--- DIRECTIONS FOR THIS TASK ---
A bare number is the expected answer: the count of lines in the data holding "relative".

--- DATA FOR THE TASK ---
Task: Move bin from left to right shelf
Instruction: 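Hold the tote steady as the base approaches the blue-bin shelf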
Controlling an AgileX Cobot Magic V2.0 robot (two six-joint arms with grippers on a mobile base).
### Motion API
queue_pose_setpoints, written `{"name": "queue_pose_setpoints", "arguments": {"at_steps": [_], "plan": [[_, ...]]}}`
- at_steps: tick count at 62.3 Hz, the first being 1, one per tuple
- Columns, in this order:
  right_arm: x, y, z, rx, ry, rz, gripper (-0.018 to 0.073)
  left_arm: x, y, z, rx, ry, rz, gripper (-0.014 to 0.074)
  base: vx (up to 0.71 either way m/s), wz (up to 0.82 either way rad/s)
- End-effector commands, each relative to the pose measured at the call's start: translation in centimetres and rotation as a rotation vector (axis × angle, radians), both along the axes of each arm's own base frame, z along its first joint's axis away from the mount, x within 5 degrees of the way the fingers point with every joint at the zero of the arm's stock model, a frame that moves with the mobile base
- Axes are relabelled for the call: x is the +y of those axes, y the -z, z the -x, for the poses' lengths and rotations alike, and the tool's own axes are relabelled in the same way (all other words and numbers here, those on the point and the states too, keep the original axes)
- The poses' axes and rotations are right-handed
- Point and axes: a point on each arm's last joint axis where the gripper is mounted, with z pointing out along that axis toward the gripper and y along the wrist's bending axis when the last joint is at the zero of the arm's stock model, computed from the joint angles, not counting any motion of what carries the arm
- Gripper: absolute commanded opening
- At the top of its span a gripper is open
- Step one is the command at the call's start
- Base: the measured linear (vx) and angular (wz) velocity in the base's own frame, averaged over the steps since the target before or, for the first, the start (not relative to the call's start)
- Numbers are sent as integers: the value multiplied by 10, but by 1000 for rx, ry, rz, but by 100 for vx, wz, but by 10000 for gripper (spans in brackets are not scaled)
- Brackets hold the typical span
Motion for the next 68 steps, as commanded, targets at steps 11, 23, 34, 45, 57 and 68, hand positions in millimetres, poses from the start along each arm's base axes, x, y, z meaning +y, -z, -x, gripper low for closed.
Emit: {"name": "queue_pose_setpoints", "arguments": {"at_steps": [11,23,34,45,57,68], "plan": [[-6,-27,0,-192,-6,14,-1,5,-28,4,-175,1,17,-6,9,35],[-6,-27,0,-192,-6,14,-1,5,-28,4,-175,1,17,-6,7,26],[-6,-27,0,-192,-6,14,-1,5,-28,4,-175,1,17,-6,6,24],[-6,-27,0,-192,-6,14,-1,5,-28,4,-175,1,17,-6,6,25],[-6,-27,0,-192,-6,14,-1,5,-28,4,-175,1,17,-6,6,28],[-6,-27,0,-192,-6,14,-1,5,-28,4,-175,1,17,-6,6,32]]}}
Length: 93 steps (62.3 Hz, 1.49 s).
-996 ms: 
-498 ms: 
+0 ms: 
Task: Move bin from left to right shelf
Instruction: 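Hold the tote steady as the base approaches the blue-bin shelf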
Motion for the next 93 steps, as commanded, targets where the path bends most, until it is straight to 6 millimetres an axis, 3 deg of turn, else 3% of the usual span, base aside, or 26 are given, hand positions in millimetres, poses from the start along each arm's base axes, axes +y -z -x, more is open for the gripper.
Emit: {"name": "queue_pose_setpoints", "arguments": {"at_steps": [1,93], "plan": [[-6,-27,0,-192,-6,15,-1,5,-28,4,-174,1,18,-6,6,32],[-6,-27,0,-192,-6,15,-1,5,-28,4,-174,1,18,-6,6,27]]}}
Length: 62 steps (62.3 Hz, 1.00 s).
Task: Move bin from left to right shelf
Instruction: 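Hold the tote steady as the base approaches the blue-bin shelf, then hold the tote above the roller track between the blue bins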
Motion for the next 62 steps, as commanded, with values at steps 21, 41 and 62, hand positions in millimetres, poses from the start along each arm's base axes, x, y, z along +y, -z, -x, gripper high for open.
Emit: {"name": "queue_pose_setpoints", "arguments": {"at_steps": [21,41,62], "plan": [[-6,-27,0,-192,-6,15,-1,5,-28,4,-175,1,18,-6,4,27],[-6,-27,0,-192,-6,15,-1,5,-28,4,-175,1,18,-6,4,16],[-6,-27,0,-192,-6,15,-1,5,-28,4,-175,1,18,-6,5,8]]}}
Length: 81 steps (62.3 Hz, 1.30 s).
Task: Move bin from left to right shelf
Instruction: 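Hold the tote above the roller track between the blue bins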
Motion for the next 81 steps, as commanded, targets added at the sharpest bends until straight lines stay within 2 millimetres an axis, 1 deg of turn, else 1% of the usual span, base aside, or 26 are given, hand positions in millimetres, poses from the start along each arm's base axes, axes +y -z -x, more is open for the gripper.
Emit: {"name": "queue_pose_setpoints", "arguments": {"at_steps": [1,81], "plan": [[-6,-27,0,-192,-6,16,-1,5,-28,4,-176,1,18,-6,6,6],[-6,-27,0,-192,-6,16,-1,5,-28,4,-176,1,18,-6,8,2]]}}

--- RESPONSE TO THE EXERCISE ---
2